Serena was certain he was dead, but Jake took a shallow breath.
“The major vessels aren’t bleeding any more,” Jessira said, her tone clinical. Her gaze grew distant, as if she could peer into Jake and see through his skin.
“You missed one,” Rukh noted, his eyes bearing a similar, strange cast.
Could they actually see into Jake’s body?
“It’s a small one,” Jessira said. “I’ll get it later. We need to clear his lungs.”
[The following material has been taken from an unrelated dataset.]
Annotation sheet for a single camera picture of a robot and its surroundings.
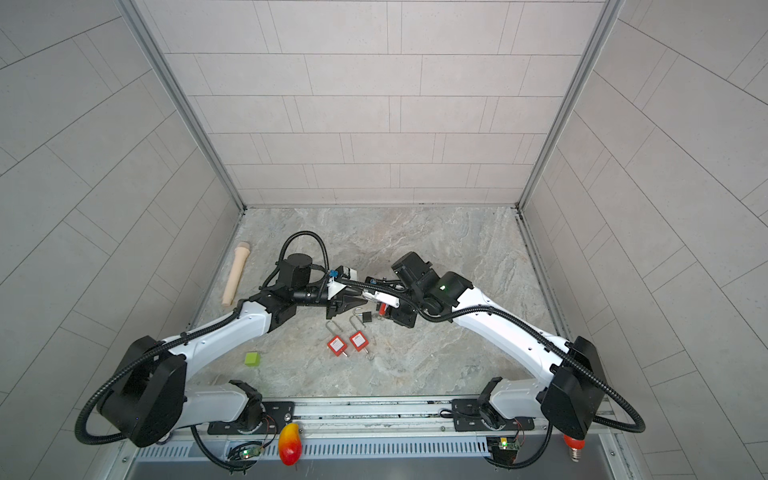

“They’re full of blood,” Rukh said.
Jessira shook her head. “No. They’re compressed by blood.”
Jake’s face had transitioned from ashen to blue.
Rukh produced a needle-thin knife and slid it into Jake’s chest.
Serena’s eyes widened in horror.
“What the hell are you doing?” William shouted.
Rukh didn’t reply. He withdrew the knife and pressed his hands over the new wound he’d created. It barely bled. Rukh’s hands glowed golden.
Serena quickly unstrapped her belt and slipped it between Jake’s teeth. It would prevent him from biting off his tongue from what she suspected was coming.
A moment later, lightning spilled from Rukh's hands.
Once again, Jake jerked and shook like a puppet caught in a storm. Serena maintained her belt between his teeth and gripped his head in the vice of her legs. Blood poured from the wound Rukh had inflicted in Jake’s chest.
“You’re torturing him!” Jason shouted.
“His heart couldn’t pump,” Rukh said. “Too much blood in the pericardial sac.”
Jessira nodded. “Good thinking.”
Serena watched them work, increasingly confused. What the hell were they doing, cutting into Jake with knives? How would this save him? Or was it like Jason said, torture?